Global Oil Field Services Organization

Case Study

  Industry Case Studies    All Case Studies

Intelligent Migration as the Key to Content Management

The ability to mass move content is relatively straight forward. However, from an information governance approach, mass moving content results in mismanaged and inaccessible information.”

Concept Searching
Customer Location:
United States
Energy and Utilities

This organization was implementing SharePoint, requiring a migration. Instead of a forklift approach, which simply transfers risk from one system to another, the company’s objective, and challenge, was to expedite the migration, minimize cost overrun, and scope creep, and improve the quality of content on SharePoint after the migration.


“The cleansing of the corpus of content, and easy-to-use migration tools, enabled a significant improvement in search, the identification and protection of privacy and confidential information, and the automation of records processing after the migration.”

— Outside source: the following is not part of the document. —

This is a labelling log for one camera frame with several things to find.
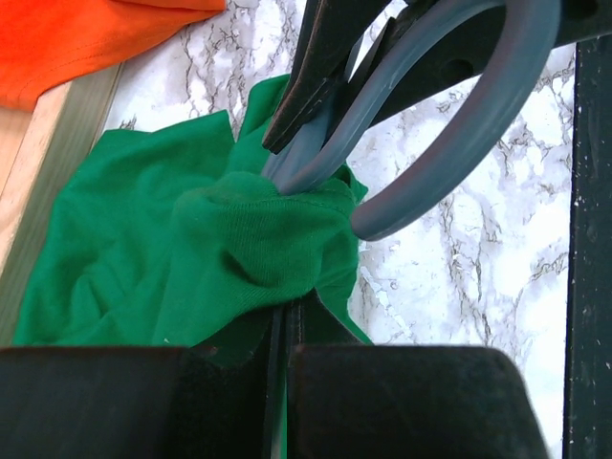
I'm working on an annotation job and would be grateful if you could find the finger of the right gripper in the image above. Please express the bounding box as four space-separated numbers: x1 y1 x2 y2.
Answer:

This organization was able to achieve its objectives using intelligent migration. The process involved automatic semantic metadata generation and auto-classification to different taxonomies. It was able to quickly eliminate multiple revisions, obsolete content, and content of no value, significantly reducing the number of documents that needed to be migrated. During the process, previously unknown data privacy and confidential data was identified, protected, and placed in a secure repository for disposition. Records that had never been declared were automatically assigned record descriptors and associated language, and routed to the records management application. The remaining documents were migrated, with appropriate metadata, and classified to taxonomies then to SharePoint, where the semantic metadata could be used to resolve diverse application challenges.


  • Able to eliminate multiple revisions, duplicate content, content of no value, and obsolete content before migration
  • Identified records that had never been processed, initiating automatic tagging of descriptors and text
  • Identified and protected privacy and confidential information, preventing access and portability
  • Reduced server footprint
  • Significantly improved search after the migration, by providing semantic, concept-based searching as well as a taxonomy hierarchy to facilitate informational search techniques

Owned by General Electric, this organization is one of the world’s largest oil field services companies.

The company had made the decision to move to SharePoint, but needed to migrate information. As is the case with the majority of companies, staff were not trained in migration. The organization also wanted to avoid a lift and shift migration technique that does not clean up the corpus of content.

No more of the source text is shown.